**Your goal:** Go through the material below, tally each line containing "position", and write the tally alone.

[[ Study material, beginning ]]

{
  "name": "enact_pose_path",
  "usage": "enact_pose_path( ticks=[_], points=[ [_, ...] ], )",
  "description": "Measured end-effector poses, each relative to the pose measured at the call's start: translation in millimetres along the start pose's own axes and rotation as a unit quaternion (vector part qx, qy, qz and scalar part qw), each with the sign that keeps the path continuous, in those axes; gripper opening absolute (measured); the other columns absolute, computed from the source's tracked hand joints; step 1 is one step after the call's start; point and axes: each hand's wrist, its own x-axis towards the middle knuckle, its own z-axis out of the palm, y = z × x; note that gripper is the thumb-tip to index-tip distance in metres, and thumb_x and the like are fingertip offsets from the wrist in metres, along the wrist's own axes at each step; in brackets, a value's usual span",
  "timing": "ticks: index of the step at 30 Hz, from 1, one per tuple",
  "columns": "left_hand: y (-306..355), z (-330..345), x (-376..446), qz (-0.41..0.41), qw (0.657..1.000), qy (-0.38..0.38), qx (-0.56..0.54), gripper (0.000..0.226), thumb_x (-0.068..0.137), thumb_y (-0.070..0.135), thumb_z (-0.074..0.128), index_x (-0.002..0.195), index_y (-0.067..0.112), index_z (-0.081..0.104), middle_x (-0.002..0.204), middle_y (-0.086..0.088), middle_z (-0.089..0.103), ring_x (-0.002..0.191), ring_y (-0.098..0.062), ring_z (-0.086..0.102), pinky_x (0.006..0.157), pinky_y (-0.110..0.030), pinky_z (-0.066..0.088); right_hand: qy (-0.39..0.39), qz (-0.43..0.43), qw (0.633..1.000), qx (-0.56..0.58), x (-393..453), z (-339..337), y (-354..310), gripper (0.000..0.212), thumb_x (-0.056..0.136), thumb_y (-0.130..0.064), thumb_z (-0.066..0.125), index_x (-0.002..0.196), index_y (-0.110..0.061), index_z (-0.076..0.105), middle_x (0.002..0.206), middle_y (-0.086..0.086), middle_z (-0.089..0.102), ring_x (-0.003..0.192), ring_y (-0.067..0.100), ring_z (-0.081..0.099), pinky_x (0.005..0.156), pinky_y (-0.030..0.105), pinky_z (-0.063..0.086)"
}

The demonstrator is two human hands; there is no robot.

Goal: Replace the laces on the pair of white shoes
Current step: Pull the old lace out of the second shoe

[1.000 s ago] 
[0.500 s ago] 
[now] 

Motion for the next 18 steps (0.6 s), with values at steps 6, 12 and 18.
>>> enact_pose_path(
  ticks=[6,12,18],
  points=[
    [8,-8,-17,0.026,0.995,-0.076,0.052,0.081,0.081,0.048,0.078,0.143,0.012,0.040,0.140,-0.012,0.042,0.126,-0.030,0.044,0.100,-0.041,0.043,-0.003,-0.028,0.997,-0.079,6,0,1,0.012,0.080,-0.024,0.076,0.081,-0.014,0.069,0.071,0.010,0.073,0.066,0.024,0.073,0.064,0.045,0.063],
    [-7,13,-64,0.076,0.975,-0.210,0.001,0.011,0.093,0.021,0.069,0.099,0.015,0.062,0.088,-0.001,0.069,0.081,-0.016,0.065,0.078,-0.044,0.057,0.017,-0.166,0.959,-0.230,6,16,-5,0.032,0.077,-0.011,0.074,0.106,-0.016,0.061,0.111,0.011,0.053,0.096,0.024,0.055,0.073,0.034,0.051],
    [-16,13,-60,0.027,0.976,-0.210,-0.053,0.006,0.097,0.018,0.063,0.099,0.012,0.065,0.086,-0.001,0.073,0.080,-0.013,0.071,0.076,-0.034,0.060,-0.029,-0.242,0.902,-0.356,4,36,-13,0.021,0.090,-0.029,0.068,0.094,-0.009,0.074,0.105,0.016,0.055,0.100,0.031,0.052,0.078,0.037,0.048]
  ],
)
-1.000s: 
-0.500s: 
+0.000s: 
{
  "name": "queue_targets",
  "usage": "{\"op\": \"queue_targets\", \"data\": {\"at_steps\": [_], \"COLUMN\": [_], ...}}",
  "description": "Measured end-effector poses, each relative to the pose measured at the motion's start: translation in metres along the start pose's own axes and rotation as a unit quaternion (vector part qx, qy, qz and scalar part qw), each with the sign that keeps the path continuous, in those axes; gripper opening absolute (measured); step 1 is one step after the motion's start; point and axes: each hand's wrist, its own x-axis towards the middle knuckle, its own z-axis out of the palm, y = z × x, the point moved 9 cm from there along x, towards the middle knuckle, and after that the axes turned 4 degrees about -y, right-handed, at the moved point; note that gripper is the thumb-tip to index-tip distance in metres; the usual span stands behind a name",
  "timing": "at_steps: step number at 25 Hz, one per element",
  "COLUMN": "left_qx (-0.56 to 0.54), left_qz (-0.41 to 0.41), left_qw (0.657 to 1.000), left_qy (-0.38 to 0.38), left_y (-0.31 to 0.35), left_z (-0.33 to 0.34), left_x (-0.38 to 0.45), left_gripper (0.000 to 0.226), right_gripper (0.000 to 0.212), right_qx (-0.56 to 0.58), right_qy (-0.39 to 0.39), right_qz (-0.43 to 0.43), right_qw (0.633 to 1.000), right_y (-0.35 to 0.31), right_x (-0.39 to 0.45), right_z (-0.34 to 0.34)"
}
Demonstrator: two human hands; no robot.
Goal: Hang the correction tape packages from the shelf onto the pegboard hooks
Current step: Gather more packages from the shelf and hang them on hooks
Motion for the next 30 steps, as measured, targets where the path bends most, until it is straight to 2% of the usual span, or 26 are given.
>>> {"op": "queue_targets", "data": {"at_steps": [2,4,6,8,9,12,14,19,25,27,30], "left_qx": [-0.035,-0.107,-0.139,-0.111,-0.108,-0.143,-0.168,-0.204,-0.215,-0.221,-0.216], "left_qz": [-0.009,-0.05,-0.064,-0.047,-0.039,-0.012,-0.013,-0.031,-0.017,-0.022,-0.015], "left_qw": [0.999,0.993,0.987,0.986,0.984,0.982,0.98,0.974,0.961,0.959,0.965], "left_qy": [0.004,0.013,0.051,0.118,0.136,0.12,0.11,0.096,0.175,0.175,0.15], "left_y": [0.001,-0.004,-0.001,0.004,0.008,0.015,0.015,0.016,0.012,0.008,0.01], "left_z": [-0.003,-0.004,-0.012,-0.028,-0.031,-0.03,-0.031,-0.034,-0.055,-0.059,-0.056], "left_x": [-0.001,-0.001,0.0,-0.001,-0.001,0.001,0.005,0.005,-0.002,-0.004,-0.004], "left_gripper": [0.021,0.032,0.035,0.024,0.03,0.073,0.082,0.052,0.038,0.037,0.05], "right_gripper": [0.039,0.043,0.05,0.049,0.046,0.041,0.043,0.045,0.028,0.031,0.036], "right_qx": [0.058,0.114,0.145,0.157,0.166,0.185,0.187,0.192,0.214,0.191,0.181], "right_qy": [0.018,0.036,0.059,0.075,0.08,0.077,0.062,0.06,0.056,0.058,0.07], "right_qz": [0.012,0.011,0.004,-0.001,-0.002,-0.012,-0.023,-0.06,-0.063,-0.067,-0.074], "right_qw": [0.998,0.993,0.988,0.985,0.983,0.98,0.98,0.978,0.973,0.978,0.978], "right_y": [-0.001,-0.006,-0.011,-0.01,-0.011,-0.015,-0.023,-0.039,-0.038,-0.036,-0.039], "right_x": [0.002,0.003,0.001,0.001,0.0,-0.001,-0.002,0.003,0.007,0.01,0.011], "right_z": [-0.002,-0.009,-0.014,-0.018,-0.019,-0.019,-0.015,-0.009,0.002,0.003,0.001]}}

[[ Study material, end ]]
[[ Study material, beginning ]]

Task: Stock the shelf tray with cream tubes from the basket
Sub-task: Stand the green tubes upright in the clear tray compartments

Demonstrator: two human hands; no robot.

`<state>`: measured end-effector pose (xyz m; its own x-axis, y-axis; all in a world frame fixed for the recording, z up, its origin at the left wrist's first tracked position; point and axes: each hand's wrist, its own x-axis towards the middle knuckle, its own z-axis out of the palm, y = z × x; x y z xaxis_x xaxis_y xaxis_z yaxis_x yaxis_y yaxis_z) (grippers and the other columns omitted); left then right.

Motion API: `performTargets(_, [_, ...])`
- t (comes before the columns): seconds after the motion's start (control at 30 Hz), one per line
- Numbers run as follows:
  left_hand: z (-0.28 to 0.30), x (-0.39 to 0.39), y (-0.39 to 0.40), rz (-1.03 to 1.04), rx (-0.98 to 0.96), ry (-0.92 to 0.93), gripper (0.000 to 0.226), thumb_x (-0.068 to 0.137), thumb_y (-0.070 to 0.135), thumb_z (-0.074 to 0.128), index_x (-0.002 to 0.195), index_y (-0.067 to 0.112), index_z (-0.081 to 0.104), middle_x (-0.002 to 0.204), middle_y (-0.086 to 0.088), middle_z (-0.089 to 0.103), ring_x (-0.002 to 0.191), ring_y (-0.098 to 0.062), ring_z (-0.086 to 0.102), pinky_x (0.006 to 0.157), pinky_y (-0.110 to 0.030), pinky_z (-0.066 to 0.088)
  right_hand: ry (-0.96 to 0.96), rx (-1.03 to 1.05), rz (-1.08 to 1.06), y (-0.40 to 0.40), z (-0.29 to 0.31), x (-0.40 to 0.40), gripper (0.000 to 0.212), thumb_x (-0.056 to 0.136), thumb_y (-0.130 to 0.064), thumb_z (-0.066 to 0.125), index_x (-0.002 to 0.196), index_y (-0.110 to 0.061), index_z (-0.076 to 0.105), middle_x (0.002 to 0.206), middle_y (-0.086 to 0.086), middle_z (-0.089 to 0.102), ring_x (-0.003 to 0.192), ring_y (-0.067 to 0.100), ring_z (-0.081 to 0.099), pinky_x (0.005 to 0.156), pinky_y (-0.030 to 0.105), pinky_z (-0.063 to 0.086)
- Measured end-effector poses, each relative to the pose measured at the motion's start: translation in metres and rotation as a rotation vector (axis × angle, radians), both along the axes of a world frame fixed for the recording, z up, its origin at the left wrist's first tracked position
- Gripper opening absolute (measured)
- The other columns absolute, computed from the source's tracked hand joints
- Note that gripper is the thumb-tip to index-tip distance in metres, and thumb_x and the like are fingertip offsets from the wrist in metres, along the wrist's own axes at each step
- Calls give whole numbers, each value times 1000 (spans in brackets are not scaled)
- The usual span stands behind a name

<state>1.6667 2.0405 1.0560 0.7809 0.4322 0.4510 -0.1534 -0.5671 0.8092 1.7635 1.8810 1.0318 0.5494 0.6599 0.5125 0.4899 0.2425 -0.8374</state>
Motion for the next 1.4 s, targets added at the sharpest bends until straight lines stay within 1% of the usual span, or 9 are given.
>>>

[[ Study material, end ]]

**Answer box:** 2